The play suffers dramatically upon the arrival of Mr. Pendleton, a former teacher at the school who has been brought back by the headmaster for inexplicable reasons, unless it is merely to force racial conflict, as Pendleton is white and, oddly, played by the ubiquitous Austin Pendleton, blurring the line between theater and real life in an obtrusive way. The scenes with Mr. Pendleton, who uses racist cracks to supposedly educate the kids, bring the show to a screeching halt and are best forgotten as the story proceeds. Fortunately, there is much to enjoy in the rest of the Manhattan Theater Club production, which has been extended at the Samuel J. Friedman Theatre through February 24.
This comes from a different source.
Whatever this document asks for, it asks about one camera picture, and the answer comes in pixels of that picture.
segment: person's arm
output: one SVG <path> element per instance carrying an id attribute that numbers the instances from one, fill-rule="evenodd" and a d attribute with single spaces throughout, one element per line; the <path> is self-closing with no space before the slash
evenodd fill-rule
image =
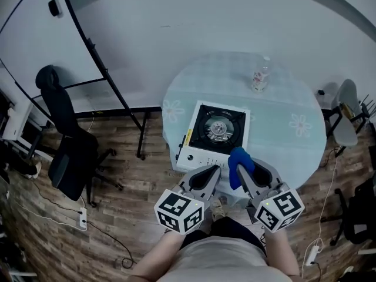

Pope (Ain’t Too Proud, Invisible Thread) makes a dazzling Broadway debut as Pharus, a proud, flawed, young gay man who refuses to muzzle himself while often disregarding the feelings of others; it’s an electrifying performance of a role given complex subtleties by McCraney, who cowrote the Oscar-winning Moonlight with Barry Jenkins. The supporting cast portraying the other teens are terrific as well, including Clay III (Encores’ Grand Hotel) as AJ, Pharus’s roommate, who is sensitive to his friend’s situation; Johnson (Hamilton) as the troubled Bobby, who is dealing with his mother’s death; Eberhardt (Is God Is) as David, who is hiding his own secrets; and Ashe (Kill Floor) as Junior, a follower who makes questionable decisions. They might have their share of disagreements, but when they sing such spirituals as “Keep Your Eyes on the Prize” and “Rockin in Jerusalem” they show just what they can accomplish together. (Alas, “There’s a Rainbow ’round My Shoulder” feels a bit too obvious and heavy-handed.) Tony winner Cooper (The Life) is splendidly august as the headmaster, who only gets involved when truly necessary, understanding that the students grow when they figure things out for themselves, even if that’s sometimes painful. Thoughtfully directed by Trip Cullman (Lobby Hero, Six Degrees of Separation), Choir Boy is ultimately about tolerance, about the basic human dignity everyone deserves, while for the most part steering clear of grand statements and politically correct sentimentality.